Operating margins in the Performance Coatings, Industrial Coatings and Architectural Coatings – Europe, Middle East and Africa (EMEA) segments matched those of the previous year, and total coatings segment earnings grew by nearly 12 percent versus the prior year results, he added.

Bunch stated that construction activity remained low in developed regions and that there were no signs of imminent improvement. Despite this market weakness, the company achieved modest year-over-year volume gains in these markets. Bunch also said that volume growth contributed to record results in the Optical and Specialty Materials segment, and that the company’s Commodity Chemicals and Glass segments benefited from higher pricing resulting in substantially higher earnings versus the recession-impacted first quarter of last year.

“We have continued to deploy our cash for earnings accretion,” he added.

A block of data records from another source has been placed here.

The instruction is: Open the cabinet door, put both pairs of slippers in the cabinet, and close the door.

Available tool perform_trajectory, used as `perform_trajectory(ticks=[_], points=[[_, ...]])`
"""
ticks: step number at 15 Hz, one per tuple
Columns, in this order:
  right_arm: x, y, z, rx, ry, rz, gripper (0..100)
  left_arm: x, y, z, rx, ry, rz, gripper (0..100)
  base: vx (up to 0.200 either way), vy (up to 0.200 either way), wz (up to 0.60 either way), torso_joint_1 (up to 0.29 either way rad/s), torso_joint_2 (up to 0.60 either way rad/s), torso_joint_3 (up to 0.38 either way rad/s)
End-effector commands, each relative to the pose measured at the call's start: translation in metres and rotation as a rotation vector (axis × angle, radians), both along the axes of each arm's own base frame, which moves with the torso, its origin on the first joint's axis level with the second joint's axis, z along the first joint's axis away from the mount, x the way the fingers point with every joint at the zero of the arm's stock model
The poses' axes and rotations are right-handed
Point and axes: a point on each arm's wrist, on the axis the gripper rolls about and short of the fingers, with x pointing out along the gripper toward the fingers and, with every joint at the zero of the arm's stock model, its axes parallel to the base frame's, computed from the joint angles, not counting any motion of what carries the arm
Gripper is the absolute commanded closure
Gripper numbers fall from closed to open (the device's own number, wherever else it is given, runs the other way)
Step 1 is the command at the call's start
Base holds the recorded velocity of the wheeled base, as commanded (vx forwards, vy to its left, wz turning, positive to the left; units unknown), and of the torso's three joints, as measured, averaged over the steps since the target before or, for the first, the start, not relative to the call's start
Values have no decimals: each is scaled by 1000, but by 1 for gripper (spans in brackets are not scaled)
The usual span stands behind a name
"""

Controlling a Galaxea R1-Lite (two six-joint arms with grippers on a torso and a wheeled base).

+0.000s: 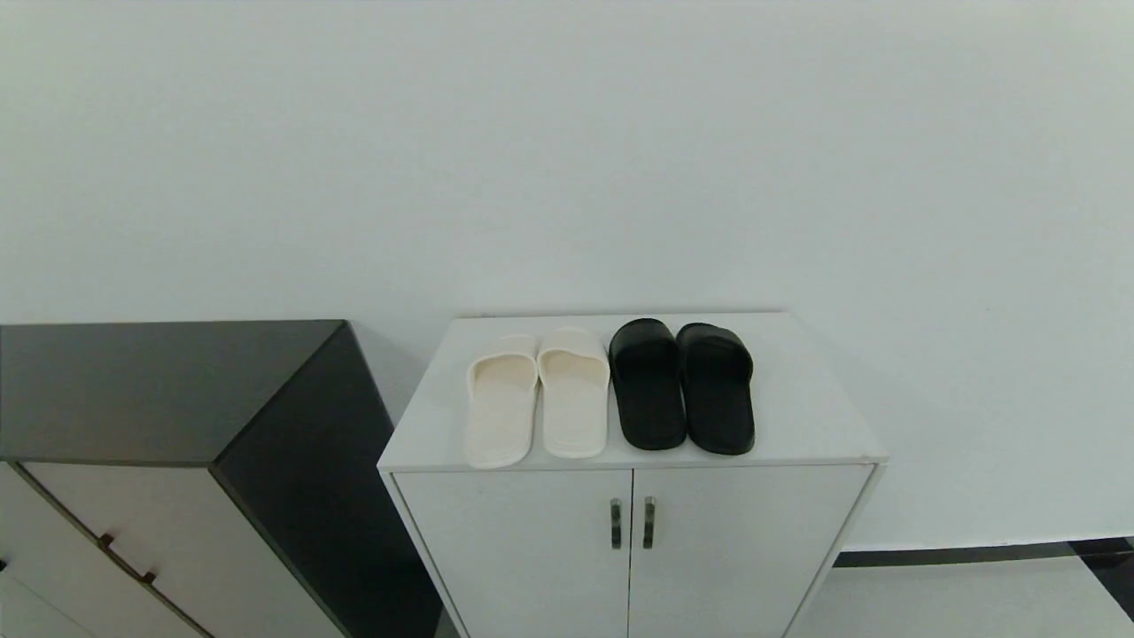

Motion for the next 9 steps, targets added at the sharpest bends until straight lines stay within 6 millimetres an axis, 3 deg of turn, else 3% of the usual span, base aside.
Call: perform_trajectory(ticks=[1, 6, 9], points=[[0, 0, 0, -2, 1, 0, 0, 0, 0, 0, 1, 1, -1, 100, 0, 0, 0, 0, 0, 0], [0, 0, 0, -4, 1, 2, 0, 0, 0, 0, 2, 0, 3, 100, 200, 0, 0, -2, -4, 1], [-1, 0, 3, 1, -19, -8, 0, 0, 0, 0, 4, 0, 5, 100, 0, 0, 0, 0, 0, 0]])
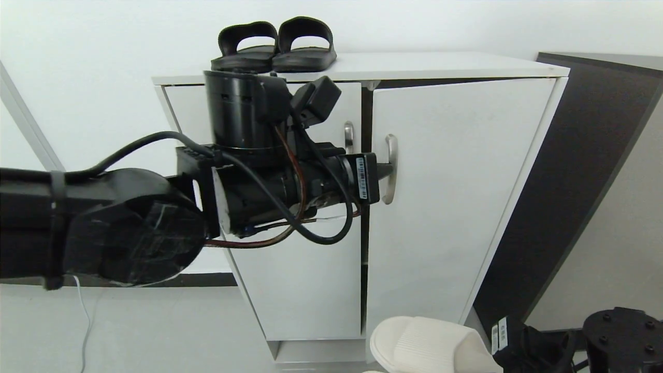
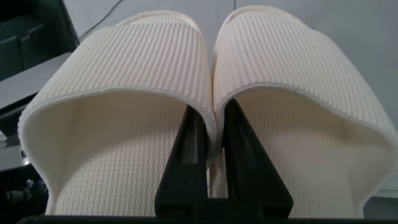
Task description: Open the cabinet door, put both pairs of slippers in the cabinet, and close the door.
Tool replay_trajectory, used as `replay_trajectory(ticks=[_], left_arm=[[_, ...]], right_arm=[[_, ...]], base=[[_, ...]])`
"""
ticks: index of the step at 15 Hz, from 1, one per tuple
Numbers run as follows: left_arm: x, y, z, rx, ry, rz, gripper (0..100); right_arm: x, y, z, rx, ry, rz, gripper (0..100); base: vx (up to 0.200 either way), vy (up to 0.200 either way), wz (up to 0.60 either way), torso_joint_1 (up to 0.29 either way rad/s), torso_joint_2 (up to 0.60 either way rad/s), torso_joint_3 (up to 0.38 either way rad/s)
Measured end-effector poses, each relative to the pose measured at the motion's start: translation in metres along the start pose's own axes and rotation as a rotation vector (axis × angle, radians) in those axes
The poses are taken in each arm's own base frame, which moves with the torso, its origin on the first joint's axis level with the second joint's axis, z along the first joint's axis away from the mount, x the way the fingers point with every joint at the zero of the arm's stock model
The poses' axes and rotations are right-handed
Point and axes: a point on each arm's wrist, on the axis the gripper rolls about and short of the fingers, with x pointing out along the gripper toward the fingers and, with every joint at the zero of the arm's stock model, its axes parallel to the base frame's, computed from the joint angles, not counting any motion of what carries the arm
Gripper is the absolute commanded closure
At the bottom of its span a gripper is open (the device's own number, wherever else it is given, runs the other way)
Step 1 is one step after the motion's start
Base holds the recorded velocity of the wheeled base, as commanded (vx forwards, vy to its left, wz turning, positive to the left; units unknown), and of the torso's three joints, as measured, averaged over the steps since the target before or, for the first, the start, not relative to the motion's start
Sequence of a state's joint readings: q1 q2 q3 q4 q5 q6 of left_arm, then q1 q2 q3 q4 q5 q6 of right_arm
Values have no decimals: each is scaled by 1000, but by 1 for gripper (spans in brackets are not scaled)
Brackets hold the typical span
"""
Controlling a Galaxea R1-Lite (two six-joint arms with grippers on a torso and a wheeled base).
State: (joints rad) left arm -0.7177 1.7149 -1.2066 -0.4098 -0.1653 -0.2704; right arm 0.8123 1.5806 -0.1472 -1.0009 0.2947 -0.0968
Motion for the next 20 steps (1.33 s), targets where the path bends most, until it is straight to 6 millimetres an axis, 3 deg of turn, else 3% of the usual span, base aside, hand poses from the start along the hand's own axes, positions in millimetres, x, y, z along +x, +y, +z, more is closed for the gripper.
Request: replay_trajectory(ticks=[4,8,13,20], left_arm=[[-38,-22,4,10,-38,-58,100],[-58,-14,12,-2,-74,-29,100],[-47,4,18,3,-94,-61,100],[-9,17,24,7,-116,-52,100]], right_arm=[[-4,1,-1,-10,-4,3,100],[-4,5,-1,-18,-3,18,100],[-4,6,-1,-21,-3,20,100],[-5,6,-4,-17,8,22,100]], base=[[0,0,0,0,0,0],[0,0,0,0,0,0],[0,0,0,0,0,0],[0,0,0,0,0,0]])
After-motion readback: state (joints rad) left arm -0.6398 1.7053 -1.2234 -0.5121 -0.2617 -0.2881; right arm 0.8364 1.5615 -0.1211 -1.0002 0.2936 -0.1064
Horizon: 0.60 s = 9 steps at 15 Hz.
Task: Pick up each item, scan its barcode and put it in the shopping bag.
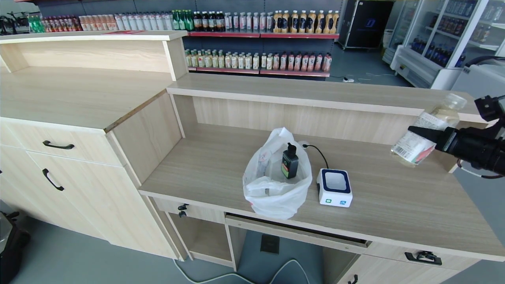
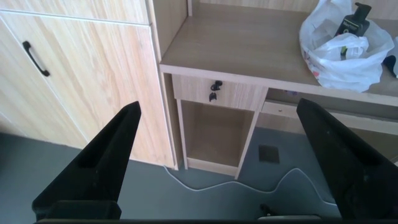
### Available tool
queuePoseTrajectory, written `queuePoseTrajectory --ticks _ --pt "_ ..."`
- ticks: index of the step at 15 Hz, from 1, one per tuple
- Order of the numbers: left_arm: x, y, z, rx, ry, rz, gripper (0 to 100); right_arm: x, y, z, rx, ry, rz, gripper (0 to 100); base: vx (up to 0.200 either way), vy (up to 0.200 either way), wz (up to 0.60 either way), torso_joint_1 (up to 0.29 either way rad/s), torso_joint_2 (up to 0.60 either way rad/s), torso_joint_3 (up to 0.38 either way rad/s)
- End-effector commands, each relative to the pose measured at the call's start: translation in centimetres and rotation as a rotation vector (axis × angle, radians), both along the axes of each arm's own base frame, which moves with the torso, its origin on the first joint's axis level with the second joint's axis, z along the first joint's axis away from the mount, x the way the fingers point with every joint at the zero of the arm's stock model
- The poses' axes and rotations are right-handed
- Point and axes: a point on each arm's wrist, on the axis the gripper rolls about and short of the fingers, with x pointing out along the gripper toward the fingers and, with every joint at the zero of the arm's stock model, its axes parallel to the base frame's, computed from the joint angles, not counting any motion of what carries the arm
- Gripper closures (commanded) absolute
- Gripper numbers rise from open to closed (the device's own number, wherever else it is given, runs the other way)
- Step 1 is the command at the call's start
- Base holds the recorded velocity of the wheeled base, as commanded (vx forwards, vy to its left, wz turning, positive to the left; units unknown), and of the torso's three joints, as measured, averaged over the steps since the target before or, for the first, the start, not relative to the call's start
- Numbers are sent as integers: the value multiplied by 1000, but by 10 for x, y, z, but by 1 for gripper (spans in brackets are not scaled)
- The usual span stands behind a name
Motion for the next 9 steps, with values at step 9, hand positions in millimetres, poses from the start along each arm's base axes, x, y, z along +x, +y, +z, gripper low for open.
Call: queuePoseTrajectory --ticks 9 --pt "0 0 0 0 0 0 0 -101 144 96 97 -93 566 100 0 0 0 0 0 0"
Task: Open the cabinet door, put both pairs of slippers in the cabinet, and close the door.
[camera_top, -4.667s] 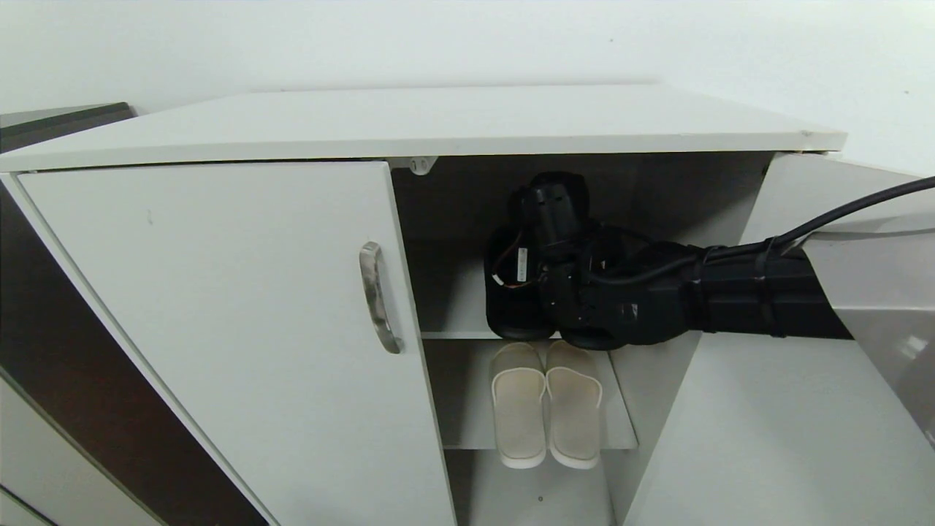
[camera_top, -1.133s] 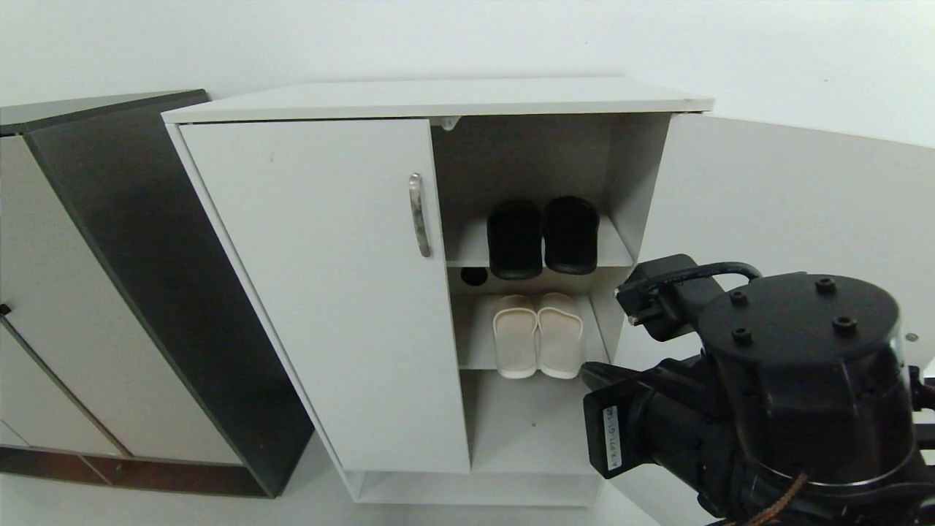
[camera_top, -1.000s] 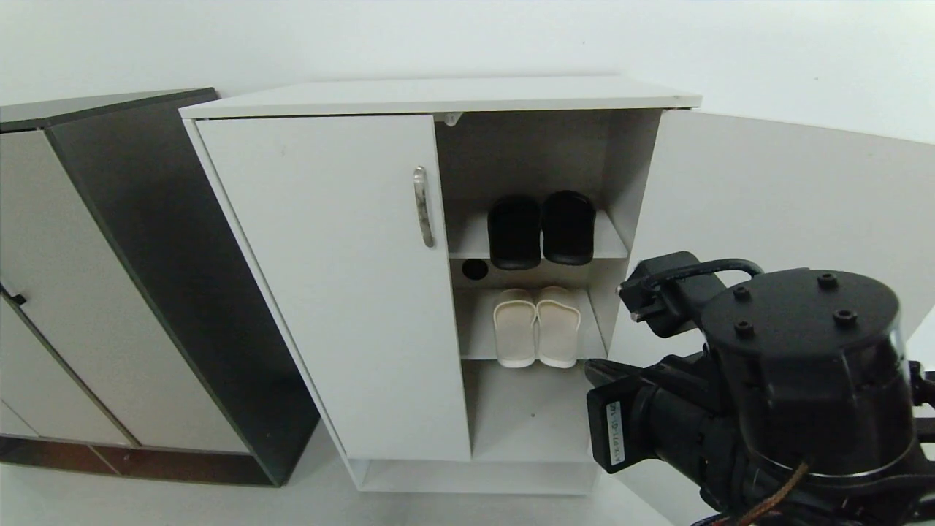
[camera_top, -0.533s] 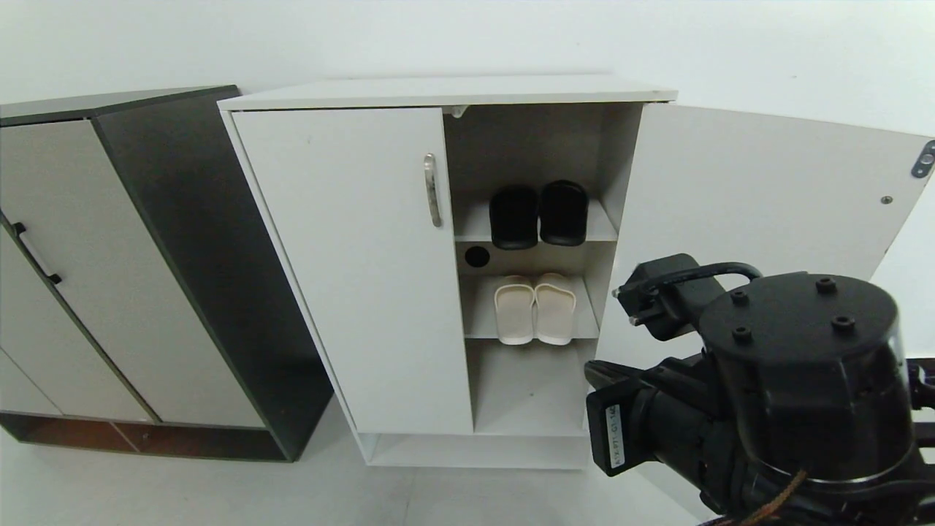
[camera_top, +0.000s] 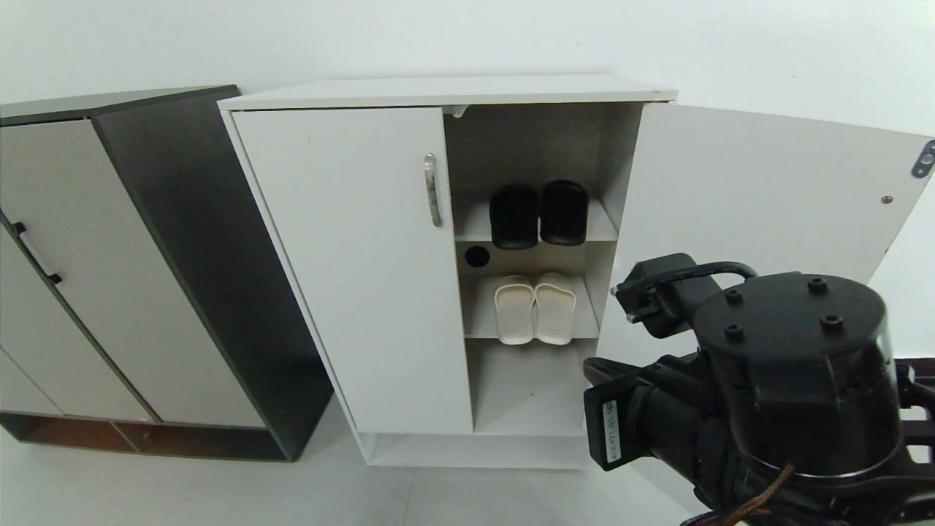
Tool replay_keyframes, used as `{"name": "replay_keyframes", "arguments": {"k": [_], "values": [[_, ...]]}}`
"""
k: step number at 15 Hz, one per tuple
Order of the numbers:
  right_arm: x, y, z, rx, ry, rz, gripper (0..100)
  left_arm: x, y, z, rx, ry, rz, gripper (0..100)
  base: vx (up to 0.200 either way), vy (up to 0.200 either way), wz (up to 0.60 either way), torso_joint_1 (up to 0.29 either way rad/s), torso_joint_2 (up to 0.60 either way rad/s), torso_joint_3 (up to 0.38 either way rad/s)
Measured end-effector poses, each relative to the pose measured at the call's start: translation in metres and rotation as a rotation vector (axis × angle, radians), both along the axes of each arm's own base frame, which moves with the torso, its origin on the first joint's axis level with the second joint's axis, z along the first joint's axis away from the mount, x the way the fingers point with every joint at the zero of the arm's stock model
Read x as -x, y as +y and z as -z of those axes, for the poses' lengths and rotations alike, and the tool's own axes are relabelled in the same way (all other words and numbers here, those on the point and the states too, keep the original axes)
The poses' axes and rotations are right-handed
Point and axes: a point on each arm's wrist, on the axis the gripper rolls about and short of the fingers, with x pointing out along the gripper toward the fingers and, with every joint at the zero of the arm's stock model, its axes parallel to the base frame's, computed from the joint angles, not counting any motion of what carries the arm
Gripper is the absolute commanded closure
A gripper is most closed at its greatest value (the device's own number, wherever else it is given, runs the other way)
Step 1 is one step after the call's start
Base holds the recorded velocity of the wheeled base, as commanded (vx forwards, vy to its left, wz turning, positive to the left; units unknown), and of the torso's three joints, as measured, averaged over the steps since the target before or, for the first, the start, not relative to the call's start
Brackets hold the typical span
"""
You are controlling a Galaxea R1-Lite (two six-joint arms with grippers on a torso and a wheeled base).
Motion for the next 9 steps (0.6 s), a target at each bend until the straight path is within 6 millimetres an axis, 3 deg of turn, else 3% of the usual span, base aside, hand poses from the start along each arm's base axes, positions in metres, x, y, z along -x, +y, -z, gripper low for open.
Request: {"name": "replay_keyframes", "arguments": {"k": [2,5,9], "values": [[-0.0069,0.0025,-0.0016,-0.04,-0.031,0.032,100,0.0,0.0,0.0,0.0,0.0,0.0,100,0.0,0.0,0.0,0.001,-0.1,-0.106],[-0.0097,0.0036,0.0024,-0.028,-0.027,0.041,100,0.0,0.0,0.0003,0.0,0.002,0.0,100,0.0,0.0,0.0,0.022,-0.21,-0.338],[-0.0103,0.004,0.0051,-0.013,-0.026,0.04,100,0.0,0.0,0.0,0.0,0.0,0.0,100,0.0,0.0,0.0,0.062,-0.53,-0.354]]}}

While PPG’s recent acquisition activity has been minimal, Bunch said, the company repurchased about $275 million of stock in the quarter, bringing its total repurchases over the past nine months to about $700 million at an average price of about $81 per share.

“Looking ahead,” Bunch concluded, “we remain optimistic and expect similar economic trends in the second quarter, which is seasonally our strongest sales quarter of the year. We anticipate further pricing gains in every segment as we continue to confront raw material cost inflation. Finally, we continue to work on initiatives to deploy our cash to grow earnings. We will continue to apply our disciplined approach toward evaluating acquisitions, and we expect to announce several small- to medium-sized bolt-on acquisitions over the next six to nine months.”